*WHAT THE TASK ASKS*
Copying task for the records below: reproduce each one exactly and drop the pictures.

[Records from a collection]
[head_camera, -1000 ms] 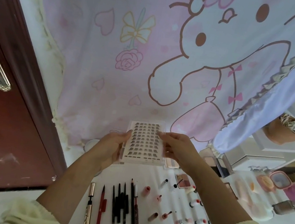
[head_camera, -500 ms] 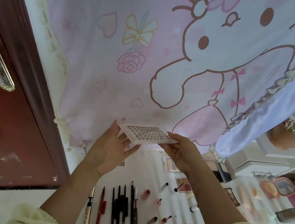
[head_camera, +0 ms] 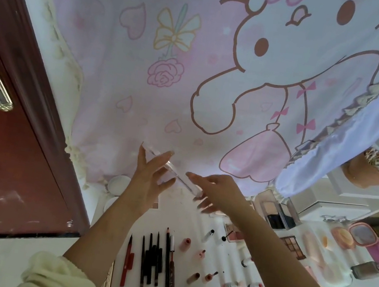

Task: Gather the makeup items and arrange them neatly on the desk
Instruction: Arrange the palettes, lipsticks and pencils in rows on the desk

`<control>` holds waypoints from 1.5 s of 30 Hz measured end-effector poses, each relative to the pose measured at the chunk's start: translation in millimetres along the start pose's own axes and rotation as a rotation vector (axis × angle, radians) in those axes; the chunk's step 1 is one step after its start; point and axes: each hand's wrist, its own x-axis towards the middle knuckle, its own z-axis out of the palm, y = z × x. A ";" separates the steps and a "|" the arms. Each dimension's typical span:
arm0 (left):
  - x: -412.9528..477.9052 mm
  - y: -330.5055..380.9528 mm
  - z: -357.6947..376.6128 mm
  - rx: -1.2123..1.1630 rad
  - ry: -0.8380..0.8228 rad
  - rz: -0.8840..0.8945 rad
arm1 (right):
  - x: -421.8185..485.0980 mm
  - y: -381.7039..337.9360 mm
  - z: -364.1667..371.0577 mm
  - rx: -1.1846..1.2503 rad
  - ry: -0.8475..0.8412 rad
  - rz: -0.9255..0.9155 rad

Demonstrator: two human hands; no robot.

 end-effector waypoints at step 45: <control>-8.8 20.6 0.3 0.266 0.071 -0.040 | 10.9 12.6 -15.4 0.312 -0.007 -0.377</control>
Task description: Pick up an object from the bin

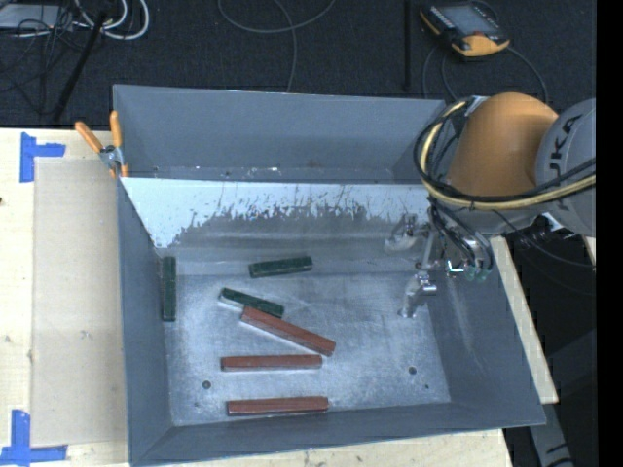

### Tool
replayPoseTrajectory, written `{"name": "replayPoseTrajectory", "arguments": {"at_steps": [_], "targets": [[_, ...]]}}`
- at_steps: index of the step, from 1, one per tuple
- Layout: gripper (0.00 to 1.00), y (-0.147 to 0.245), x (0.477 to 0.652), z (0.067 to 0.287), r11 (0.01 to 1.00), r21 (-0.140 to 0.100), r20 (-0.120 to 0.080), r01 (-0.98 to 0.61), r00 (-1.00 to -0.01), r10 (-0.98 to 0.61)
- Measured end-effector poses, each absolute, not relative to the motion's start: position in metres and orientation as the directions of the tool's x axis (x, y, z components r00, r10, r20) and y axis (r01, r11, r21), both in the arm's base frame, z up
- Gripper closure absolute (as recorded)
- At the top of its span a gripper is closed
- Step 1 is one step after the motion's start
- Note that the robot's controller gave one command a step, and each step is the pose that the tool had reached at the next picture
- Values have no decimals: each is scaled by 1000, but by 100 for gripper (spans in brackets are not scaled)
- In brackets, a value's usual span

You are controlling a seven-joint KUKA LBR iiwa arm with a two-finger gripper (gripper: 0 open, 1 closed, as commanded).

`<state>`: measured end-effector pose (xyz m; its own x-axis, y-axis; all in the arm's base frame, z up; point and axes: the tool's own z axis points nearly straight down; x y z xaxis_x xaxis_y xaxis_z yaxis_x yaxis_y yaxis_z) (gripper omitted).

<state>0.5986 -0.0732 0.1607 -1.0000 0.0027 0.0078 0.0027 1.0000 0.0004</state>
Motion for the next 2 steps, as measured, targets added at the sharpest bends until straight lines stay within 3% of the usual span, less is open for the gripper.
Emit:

*PROBLEM SOLUTION*
[head_camera, -1000 ms] 
[head_camera, -500 ms] 
[head_camera, +0 ms] 

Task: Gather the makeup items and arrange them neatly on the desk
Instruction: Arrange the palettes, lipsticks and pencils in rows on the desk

`<control>` holds waypoints from 1.5 s of 30 Hz measured end-effector poses, each relative to the pose measured at the chunk's start: translation in millimetres along the start pose's own axes and rotation as a rotation vector (axis × angle, radians) in those axes; the chunk's step 1 is one step after its start; point and axes: each hand's wrist, its own x-axis towards the middle knuckle, its own z-axis out of the palm, y = z × x. A ";" separates the steps and a "|" the arms. Each dimension's typical span:
arm0 (left):
  - x: -412.9528..477.9052 mm
  - y: -330.5055..380.9528 mm
  - z: -357.6947..376.6128 mm
  - rx: -1.2123..1.1630 rad
  - ry: -0.8380..0.8228 rad
  - rz: -0.8840..0.8945 rad
arm1 (right):
  - x: -421.8185..485.0980 mm
  - y: -381.7039..337.9360 mm
  - z: -364.1667..371.0577 mm
  - rx: -1.1846..1.2503 rad
  - ry: -0.8475..0.8412 rad
  - rz: -0.9255..0.9155 rad

Demonstrator: two human hands; no robot.

 end-effector waypoints at step 45: <control>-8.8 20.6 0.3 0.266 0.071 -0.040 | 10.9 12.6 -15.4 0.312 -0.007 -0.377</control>
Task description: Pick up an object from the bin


### Tool
replayPoseTrajectory, written `{"name": "replayPoseTrajectory", "arguments": {"at_steps": [_], "targets": [[_, ...]]}}`
- at_steps: index of the step, from 1, one per tuple
- Layout: gripper (0.00 to 1.00), y (-0.147 to 0.245), x (0.477 to 0.652), z (0.067 to 0.287), r11 (0.01 to 1.00), r21 (-0.140 to 0.100), r20 (-0.120 to 0.080), r01 (-0.98 to 0.61), r00 (-1.00 to -0.01), r10 (-0.98 to 0.61)
- Measured end-effector poses, each absolute, not relative to the motion's start: position in metres and orientation as the directions of the tool's x axis (x, y, z components r00, r10, r20) and y axis (r01, r11, r21), both in the arm's base frame, z up
- Gripper closure absolute (as recorded)
- At the top of its span a gripper is closed
- Step 1 is one step after the motion's start
- Note that the robot's controller gave one command a step, and each step is the pose that the tool had reached at the next picture
- Values have no decimals: each is scaled by 1000, but by 100 for gripper (spans in brackets are not scaled)
- In brackets, a value's usual span

You are controlling a seven-joint KUKA LBR iiwa arm with a two-finger gripper (gripper: 0 open, 1 closed, as commanded).

`<state>`: measured end-effector pose (xyz m; its own x-axis, y-axis; all in the arm's base frame, z up; point and axes: the tool's own z axis points nearly straight down; x y z xaxis_x xaxis_y xaxis_z yaxis_x yaxis_y yaxis_z) (gripper omitted).

<state>0.5986 -0.0732 0.1607 -1.0000 0.0027 0.0078 0.0027 1.0000 0.0004</state>
Motion for the next 2 steps, as measured, targets added at the sharpest bends until straight lines stay within 3% of the usual span, less is open for the gripper.
Emit:

With this, the output is complete.